Extracted data entries:

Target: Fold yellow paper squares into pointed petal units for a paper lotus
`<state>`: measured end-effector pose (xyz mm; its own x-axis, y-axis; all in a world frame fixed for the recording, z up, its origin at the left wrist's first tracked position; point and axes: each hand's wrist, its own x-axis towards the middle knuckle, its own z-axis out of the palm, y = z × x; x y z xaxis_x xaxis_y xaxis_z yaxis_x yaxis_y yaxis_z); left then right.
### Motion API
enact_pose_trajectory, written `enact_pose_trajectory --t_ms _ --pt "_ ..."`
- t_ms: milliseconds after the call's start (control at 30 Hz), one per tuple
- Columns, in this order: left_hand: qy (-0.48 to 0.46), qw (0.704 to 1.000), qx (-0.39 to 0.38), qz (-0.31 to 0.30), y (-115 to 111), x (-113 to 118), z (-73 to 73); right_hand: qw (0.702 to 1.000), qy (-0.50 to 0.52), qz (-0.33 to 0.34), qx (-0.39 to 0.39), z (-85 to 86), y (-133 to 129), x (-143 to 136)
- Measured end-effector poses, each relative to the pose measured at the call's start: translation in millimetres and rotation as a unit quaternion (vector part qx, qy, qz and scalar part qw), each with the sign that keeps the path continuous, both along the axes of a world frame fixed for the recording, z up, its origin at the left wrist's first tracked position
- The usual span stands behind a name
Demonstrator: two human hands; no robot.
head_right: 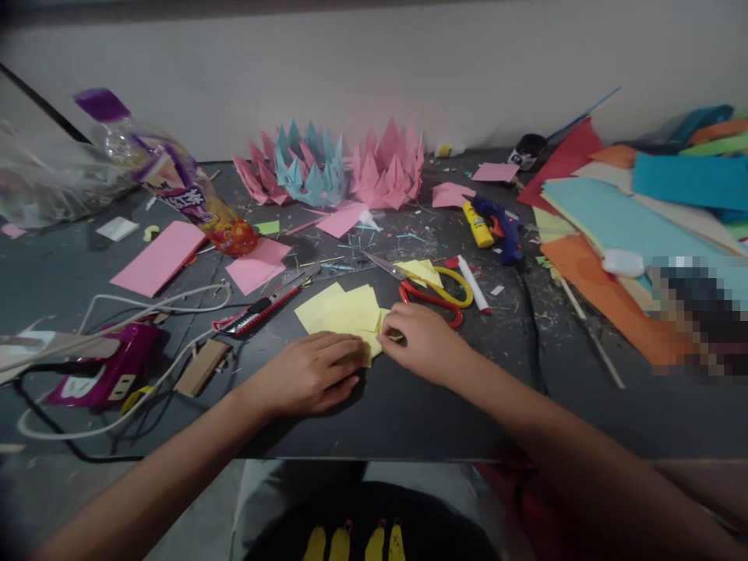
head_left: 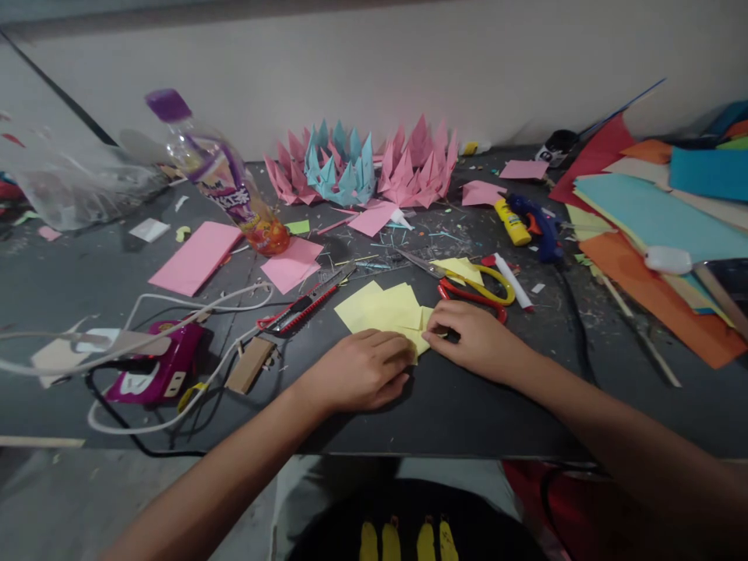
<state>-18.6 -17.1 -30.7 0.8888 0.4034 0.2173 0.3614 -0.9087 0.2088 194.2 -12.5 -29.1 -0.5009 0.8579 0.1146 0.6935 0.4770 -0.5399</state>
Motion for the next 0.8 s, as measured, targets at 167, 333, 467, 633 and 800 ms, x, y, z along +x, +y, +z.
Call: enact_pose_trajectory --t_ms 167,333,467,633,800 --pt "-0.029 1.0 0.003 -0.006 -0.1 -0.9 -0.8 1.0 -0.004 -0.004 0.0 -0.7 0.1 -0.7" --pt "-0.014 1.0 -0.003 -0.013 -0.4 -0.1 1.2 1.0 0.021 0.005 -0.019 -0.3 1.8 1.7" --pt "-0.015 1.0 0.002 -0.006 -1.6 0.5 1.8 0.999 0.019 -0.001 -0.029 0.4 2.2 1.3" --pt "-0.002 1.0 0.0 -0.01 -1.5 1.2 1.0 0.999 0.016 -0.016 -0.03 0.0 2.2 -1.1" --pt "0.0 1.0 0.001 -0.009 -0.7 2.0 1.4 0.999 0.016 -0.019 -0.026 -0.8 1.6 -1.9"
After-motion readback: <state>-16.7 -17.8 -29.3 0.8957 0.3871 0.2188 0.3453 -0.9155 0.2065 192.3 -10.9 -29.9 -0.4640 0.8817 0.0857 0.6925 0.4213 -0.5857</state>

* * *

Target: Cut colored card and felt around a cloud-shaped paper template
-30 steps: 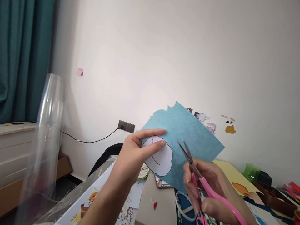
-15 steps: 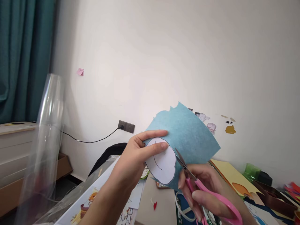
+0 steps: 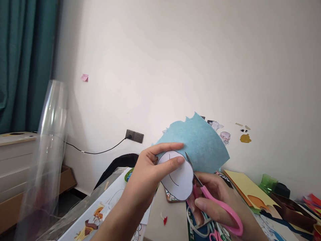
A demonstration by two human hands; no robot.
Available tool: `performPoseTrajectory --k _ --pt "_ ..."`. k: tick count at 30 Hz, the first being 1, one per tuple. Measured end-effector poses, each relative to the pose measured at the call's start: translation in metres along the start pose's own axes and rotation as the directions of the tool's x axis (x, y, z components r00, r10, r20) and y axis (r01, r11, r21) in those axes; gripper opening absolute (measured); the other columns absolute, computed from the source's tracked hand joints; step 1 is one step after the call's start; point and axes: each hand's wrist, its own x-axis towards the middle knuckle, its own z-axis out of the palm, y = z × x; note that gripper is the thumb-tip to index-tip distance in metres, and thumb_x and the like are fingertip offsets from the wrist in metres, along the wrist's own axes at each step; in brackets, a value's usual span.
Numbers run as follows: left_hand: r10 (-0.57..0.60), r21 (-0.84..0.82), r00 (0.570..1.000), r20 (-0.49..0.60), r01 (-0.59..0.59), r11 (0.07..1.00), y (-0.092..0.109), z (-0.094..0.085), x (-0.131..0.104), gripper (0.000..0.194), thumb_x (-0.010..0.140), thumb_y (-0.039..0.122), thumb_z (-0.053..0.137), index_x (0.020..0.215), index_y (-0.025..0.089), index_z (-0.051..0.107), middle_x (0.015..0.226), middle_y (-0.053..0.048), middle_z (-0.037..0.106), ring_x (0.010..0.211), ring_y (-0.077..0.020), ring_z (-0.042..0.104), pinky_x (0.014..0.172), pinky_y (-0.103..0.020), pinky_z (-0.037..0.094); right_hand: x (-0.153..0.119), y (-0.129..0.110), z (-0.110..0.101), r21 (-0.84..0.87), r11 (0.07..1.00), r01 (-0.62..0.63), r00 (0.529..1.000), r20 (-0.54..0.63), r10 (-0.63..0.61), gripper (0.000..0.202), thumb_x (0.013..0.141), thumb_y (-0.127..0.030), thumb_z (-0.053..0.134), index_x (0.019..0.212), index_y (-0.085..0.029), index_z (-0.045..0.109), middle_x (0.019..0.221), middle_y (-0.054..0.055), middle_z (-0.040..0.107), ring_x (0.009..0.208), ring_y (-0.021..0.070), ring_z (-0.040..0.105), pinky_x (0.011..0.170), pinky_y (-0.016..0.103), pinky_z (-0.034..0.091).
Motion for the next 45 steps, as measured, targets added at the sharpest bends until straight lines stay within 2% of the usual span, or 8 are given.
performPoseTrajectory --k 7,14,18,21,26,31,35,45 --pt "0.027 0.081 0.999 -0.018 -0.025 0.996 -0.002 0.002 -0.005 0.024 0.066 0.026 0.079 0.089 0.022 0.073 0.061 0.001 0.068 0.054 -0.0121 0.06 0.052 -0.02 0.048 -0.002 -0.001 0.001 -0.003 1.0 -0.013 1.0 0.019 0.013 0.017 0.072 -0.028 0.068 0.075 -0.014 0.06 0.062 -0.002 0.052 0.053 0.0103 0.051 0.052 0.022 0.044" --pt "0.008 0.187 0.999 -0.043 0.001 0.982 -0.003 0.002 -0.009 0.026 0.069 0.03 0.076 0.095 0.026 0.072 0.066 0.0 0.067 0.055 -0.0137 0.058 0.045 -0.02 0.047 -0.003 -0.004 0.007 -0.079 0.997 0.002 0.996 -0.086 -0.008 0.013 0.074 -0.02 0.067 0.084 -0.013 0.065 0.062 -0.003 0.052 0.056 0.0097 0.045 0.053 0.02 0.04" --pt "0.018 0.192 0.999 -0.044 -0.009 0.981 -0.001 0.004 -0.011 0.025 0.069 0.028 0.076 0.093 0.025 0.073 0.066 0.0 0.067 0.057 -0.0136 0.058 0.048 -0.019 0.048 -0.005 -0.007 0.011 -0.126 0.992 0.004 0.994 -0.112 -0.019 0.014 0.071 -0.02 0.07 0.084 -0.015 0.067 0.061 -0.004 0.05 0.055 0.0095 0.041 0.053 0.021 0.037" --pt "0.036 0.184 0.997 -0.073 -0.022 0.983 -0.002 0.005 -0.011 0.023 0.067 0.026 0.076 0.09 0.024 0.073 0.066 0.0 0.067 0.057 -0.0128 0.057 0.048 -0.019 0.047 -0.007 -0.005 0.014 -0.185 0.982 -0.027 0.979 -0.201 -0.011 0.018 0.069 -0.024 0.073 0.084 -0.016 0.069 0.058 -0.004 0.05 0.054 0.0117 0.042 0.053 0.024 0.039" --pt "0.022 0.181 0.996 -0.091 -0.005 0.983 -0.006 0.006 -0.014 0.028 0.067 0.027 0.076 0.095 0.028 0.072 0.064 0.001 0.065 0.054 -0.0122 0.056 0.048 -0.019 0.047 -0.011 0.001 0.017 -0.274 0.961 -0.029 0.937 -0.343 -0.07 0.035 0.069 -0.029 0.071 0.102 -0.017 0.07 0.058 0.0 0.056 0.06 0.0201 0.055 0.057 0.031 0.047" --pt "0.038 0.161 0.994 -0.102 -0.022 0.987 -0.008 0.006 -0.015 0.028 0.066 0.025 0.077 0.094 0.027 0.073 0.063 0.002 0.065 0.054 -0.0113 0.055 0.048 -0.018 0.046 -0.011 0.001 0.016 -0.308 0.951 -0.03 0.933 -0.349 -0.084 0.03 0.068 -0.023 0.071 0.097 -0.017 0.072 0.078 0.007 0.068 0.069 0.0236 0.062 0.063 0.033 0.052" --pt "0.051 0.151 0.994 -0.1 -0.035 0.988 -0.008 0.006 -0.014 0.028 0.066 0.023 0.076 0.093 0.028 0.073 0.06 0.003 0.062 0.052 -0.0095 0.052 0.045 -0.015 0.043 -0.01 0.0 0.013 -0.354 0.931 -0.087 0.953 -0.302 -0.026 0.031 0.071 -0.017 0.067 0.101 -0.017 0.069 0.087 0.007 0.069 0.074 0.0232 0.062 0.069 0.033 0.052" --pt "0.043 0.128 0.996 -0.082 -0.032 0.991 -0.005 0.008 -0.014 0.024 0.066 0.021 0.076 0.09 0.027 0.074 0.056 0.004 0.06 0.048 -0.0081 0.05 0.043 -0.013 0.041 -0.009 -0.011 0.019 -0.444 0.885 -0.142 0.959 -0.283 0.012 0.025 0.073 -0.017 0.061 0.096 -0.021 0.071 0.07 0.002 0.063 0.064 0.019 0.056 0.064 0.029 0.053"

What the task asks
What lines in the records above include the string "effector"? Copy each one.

Output for this task
`<state>`: measured end-effector pose (xyz mm; its own x-axis, y-axis; all in a world frame fixed for the recording, z up, its origin at the left wrist's first tracked position; point and axes: each hand's wrist, its own x-axis towards the middle knuckle, its own z-axis out of the palm, y = z × x; x y z xaxis_x xaxis_y xaxis_z yaxis_x yaxis_y yaxis_z); left then right.
- Measured end-effector poses, each relative to the pose measured at the call's start: translation in millimetres and rotation as a unit quaternion (vector part qx, qy, qz and scalar part qw), each with the sign that keeps the path continuous, both along the axes of a world frame fixed for the recording, z up, its origin at the left wrist's first tracked position
Available tool: `performPoseTrajectory --k _ --pt "_ ..."`. k: tick count at 30 Hz, the first being 1, one per tuple. Measured end-effector poses, each relative to the pose measured at the call's start: translation in metres along the start pose's own axes and rotation as the directions of the tool's x axis (x, y, z components r00, r10, r20) and y axis (r01, r11, r21) in those axes; gripper opening absolute (measured); the other columns absolute, computed from the source's tracked hand joints; step 1 is one step after the call's start; point and axes: each hand's wrist, its own x-axis towards the middle knuckle, its own z-axis out of the palm, y = z × x; note that gripper is the thumb-tip to index-tip distance in metres, and thumb_x and the like are fingertip offsets from the wrist in metres, along the wrist's own axes at each step; in brackets, a value's usual span.

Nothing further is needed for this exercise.